My way into 'acceptance' began with an unsuccessful stop at the prenatal section of the health food store. I consulted the sales associate but left the bottle at the checkout counter and rushed out in tears. Radical Acceptance is a concept with roots in eastern meditative practice. Sometimes problems can't be solved or certain facts can't be changed but we can change our relationship to them. By repeatedly choosing to stand in the present, we can learn to accept and tolerate painful experiences as a part of living. I had been looking for that light switch moment but instead, had to reconcile with this pendulum effect: sometimes it felt as though I was walking backwards but mostly side to side. Several weeks later, I went back and bought the bottle.
I challenged my natural inclination for privacy, started telling people about my plans and found a small community of women who had come to be mothers in unconventional ways. Even the financial implications of having a baby, which at several points seemed insurmountable and caused intense panic, became something to worry about but not hold up as the deciding obstacle.
It's been hard not to approach selecting a donor like scouring an extreme version of a blind dating site, without the thrill of the 'big reveal.' I go to a sperm donor website, click advanced search, fill in hair color, height and skin tone, and an extensive medical history pops up, a salient reminder that we'll never be sharing a meal. I foolishly begin to discard profiles on the basis of what I wouldn't date. We may share a favorite color but would likely bicker over his preferred pet (I'm a dog person), food choices and on and on it goes...

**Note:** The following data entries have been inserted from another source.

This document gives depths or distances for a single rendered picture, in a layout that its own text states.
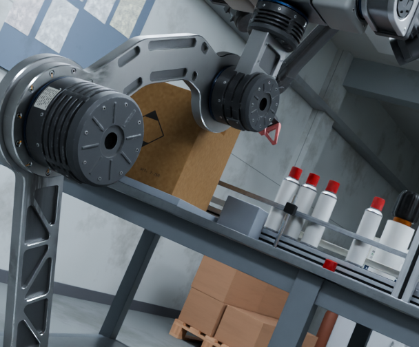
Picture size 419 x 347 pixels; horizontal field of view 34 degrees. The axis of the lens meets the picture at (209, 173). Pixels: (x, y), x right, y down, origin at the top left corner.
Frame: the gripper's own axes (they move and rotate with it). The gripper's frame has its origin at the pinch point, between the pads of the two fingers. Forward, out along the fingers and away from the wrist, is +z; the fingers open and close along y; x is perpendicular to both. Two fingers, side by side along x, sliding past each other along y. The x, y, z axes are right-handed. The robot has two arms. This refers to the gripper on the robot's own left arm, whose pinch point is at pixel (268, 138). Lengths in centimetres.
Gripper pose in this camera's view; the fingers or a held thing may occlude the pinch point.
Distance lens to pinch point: 234.1
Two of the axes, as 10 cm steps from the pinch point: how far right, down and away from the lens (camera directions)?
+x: -8.6, 3.5, 3.6
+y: 4.7, 2.9, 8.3
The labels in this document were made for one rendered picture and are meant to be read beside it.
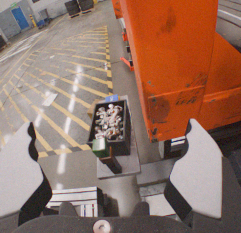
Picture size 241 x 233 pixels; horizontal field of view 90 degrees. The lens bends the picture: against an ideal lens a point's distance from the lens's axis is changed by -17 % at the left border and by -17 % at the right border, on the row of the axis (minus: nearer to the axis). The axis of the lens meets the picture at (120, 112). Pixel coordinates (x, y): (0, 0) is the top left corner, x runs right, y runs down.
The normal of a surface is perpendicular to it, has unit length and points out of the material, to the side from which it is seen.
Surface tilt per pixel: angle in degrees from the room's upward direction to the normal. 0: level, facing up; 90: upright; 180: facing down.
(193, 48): 90
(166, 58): 90
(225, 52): 90
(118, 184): 0
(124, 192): 0
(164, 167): 0
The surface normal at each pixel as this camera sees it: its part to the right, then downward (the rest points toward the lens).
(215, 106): 0.08, 0.73
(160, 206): -0.22, -0.65
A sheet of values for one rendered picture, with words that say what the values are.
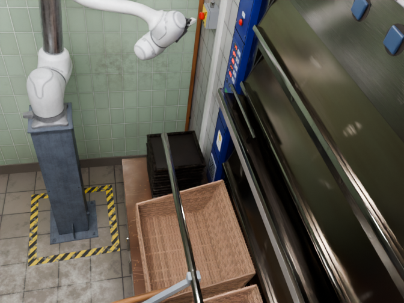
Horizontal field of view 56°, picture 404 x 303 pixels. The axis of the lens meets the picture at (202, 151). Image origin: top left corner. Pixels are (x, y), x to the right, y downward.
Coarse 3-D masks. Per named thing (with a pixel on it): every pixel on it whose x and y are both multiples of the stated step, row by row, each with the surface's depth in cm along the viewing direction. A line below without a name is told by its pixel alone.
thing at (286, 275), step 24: (216, 96) 164; (240, 96) 167; (240, 120) 154; (264, 144) 147; (264, 168) 137; (288, 192) 132; (264, 216) 121; (288, 216) 124; (288, 240) 116; (312, 264) 113; (312, 288) 107
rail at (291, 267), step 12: (228, 108) 153; (240, 132) 145; (240, 144) 140; (252, 168) 132; (252, 180) 130; (264, 192) 125; (264, 204) 122; (276, 228) 115; (276, 240) 114; (288, 252) 110; (288, 264) 108; (300, 288) 103; (300, 300) 102
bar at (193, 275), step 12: (168, 144) 173; (168, 156) 168; (168, 168) 164; (180, 204) 151; (180, 216) 147; (180, 228) 144; (192, 252) 137; (192, 264) 133; (192, 276) 130; (168, 288) 136; (180, 288) 134; (192, 288) 128; (156, 300) 137
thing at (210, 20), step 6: (204, 6) 201; (216, 6) 202; (210, 12) 197; (216, 12) 198; (204, 18) 202; (210, 18) 199; (216, 18) 200; (204, 24) 203; (210, 24) 202; (216, 24) 203
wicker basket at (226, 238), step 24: (192, 192) 206; (216, 192) 208; (144, 216) 212; (192, 216) 218; (216, 216) 206; (144, 240) 203; (168, 240) 205; (192, 240) 206; (216, 240) 204; (240, 240) 182; (144, 264) 179; (168, 264) 195; (216, 264) 199; (240, 264) 180; (216, 288) 171; (240, 288) 178
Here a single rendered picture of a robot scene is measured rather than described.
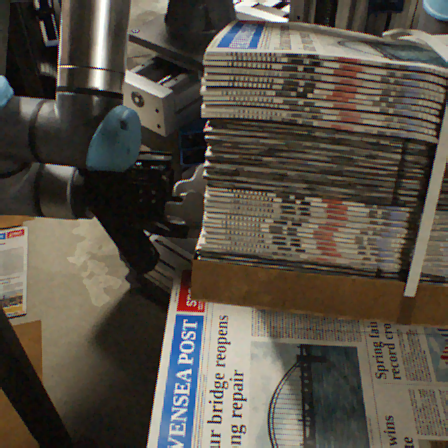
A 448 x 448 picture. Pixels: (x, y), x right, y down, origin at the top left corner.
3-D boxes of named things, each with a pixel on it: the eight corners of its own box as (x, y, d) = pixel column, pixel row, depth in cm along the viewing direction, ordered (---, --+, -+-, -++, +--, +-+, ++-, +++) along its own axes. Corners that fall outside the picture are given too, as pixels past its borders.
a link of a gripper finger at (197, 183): (244, 164, 71) (177, 170, 68) (241, 204, 73) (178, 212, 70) (235, 157, 73) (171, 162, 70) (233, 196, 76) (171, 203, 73)
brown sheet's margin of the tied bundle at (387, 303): (381, 205, 72) (386, 176, 70) (436, 327, 46) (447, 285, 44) (337, 202, 72) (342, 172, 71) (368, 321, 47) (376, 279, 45)
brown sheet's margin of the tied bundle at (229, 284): (335, 201, 73) (340, 172, 71) (364, 322, 47) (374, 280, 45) (220, 189, 73) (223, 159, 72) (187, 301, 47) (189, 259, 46)
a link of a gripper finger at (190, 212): (223, 204, 59) (158, 185, 63) (221, 250, 61) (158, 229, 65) (237, 195, 61) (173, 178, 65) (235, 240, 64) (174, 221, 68)
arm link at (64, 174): (43, 227, 67) (66, 203, 75) (77, 230, 67) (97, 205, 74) (35, 172, 64) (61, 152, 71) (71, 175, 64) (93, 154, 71)
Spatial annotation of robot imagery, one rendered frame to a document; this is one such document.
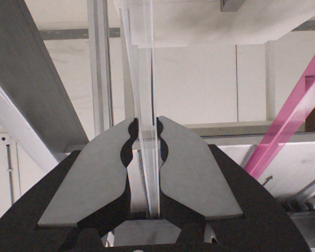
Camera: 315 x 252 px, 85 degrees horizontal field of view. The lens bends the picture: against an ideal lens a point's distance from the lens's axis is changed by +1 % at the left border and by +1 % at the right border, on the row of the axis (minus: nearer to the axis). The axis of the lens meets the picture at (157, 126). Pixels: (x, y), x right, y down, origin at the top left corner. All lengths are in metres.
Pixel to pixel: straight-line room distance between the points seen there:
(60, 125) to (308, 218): 0.36
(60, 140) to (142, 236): 0.18
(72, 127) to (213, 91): 1.85
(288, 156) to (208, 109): 1.75
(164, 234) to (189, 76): 1.77
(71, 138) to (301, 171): 0.26
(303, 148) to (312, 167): 0.05
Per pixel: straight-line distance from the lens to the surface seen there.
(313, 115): 0.74
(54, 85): 0.18
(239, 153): 0.19
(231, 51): 2.16
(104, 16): 0.49
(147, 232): 0.29
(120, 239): 0.30
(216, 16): 0.74
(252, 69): 2.20
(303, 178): 0.29
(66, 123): 0.19
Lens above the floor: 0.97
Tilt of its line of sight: 3 degrees up
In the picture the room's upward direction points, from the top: 178 degrees clockwise
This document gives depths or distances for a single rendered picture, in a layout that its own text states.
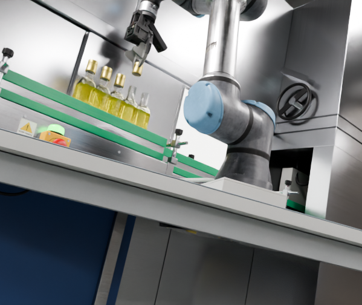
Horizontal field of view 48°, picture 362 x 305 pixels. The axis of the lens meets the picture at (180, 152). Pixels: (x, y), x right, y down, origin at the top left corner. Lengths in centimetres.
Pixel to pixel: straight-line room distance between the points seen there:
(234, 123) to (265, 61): 135
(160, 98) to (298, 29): 109
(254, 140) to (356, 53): 138
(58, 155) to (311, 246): 66
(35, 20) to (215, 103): 84
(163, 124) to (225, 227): 83
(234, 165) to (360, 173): 128
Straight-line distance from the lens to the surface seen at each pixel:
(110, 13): 174
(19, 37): 155
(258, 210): 98
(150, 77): 173
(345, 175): 211
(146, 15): 161
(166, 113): 174
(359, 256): 121
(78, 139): 122
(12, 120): 116
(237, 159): 104
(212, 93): 97
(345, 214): 211
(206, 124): 97
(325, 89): 220
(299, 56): 242
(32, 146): 86
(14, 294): 120
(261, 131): 106
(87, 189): 90
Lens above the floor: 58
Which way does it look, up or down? 14 degrees up
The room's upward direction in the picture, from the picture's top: 13 degrees clockwise
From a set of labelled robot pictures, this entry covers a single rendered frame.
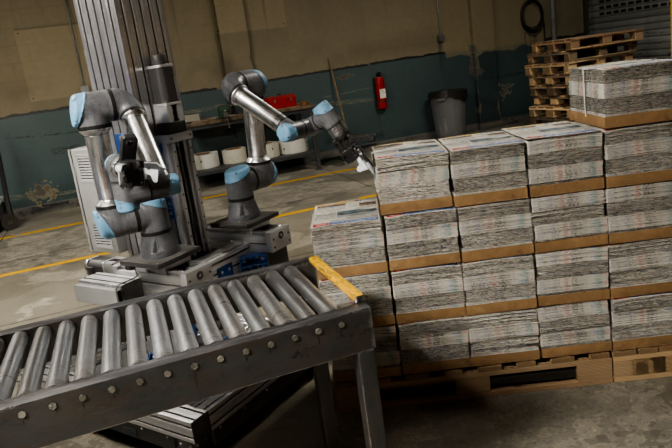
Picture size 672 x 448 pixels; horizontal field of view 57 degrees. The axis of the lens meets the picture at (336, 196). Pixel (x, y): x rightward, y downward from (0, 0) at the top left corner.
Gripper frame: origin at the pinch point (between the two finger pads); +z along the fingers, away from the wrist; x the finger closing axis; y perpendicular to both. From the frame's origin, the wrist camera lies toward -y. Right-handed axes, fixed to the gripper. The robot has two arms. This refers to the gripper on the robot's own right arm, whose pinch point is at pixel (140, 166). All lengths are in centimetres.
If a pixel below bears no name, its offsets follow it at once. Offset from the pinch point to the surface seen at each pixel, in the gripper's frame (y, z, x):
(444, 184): 15, -4, -117
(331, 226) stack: 31, -26, -78
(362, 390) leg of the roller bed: 61, 46, -45
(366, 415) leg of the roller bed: 69, 46, -46
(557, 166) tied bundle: 8, 22, -151
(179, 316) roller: 43.1, 9.5, -6.0
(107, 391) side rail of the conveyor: 49, 34, 19
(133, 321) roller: 44.6, 1.9, 5.4

I am stumped as to what determines appropriate selection criteria. I keep in mind some chat room advice and start by looking for a donor with my features (dark hair and eyes) to minimize comments to the young child that his or her blonde hair and blue eyes must surely resemble dad. Do I select an open or anonymous donation? Is one more damaging than the other? Do I consider the donor's eight-line personal essay a guide to his moral character or the 'staff impressions' paragraph, a true representation of his social awkwardness or an indication of Aspergers syndrome? Should I disqualify a profile I like on the basis of a poor math SAT score, since a high one would nicely complement my own mathematical weakness? And because this is Los Angeles, the site offers a celebrity 'look-alike' feature. I may be able to satisfy a hankering for Keanu Reeves but then I have to embrace a paternal grandmother's long history of diabetes.
As of now, I am vaccinated, doctor certified and fitter than I was a year ago. Several days a month I pee into a jar, update lists and charts and have a file tagged 'baby.' Within a few weeks, I will click, click my way online to a father.
Several years ago when I worked with uncommunicative teens, I would hand them a sheet of paper and have them circle the feeling words that best described their current mood. In a single session they could mark, 'playful,' 'lost,' 'irritated 'and 'determined.' Similarly, if some may wonder why I'm going through with this when I use such cheerless words as grief and anger, my response is this: I am a multitude of feelings, many seemingly paradoxical. I imagine, going forward, that I will feel disconsolate and cry when I inseminate, that I will cry with delight when I hear I am pregnant and that as a new mother, I will cry plenty with frustration and wonder.
I often remind my clients that yearn for 'normal' or the 'right' way, that we are each hard wired differently and that there is no one way or right way. I too must be mindful of this. There are many ways to have a family. And here is my 'bargain,' if I am fortunate enough for this to work out and I am able to have a child, I will strive to actively appreciate every day, to not complain as loudly and to keep redefining the limits of who I think I can be.